» **Your goal**
Count every line below that holds "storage". Number only.

» **The records**
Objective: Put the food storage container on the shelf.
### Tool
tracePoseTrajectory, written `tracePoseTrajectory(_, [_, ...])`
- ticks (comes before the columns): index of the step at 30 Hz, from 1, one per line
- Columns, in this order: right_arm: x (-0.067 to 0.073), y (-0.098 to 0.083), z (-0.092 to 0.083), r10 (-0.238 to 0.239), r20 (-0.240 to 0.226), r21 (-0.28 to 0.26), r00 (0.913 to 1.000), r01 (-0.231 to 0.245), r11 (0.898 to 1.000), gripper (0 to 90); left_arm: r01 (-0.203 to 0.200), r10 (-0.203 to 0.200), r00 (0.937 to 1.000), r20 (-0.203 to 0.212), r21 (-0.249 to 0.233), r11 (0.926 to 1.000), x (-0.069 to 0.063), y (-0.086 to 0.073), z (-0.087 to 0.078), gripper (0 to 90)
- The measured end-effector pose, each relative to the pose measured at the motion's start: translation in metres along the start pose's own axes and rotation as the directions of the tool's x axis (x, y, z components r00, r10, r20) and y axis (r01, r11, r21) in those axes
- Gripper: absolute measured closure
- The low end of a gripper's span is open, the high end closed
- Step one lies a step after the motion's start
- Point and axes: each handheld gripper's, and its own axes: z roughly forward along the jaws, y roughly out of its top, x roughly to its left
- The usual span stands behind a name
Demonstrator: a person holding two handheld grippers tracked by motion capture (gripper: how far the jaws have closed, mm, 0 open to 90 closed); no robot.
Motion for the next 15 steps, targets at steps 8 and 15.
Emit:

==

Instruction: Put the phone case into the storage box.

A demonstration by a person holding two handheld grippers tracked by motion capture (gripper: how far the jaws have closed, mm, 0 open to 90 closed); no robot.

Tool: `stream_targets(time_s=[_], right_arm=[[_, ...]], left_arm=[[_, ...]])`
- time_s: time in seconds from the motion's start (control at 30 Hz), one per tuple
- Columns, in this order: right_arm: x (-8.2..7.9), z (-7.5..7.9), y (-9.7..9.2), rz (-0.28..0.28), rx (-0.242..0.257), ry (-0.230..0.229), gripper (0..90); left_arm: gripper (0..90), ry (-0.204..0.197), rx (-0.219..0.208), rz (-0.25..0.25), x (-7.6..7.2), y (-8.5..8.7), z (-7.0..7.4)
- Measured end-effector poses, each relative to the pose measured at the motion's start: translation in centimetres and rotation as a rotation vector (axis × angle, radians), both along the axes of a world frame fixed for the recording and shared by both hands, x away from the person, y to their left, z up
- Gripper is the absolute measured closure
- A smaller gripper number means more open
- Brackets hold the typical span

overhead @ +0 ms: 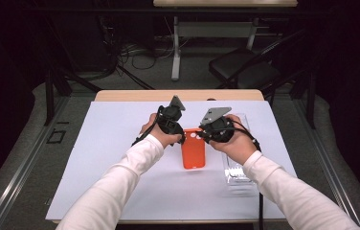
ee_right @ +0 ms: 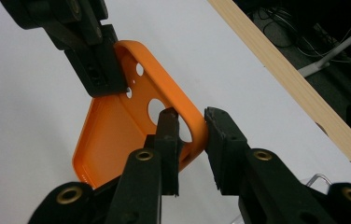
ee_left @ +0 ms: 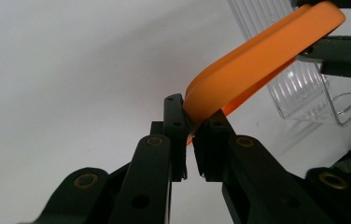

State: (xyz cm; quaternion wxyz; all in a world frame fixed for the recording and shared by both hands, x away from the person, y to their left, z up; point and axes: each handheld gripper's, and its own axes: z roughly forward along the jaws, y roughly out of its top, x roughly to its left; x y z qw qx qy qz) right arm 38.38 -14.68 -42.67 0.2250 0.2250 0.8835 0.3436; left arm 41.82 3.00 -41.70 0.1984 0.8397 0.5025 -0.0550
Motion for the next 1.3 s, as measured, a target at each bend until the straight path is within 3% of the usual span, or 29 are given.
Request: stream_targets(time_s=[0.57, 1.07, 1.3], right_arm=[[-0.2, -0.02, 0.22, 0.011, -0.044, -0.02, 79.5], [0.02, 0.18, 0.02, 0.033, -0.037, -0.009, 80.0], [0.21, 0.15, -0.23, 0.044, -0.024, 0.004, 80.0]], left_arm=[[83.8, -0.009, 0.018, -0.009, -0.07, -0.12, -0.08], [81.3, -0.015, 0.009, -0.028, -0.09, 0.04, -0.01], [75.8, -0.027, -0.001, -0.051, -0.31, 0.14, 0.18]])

» **Response to the exercise**
2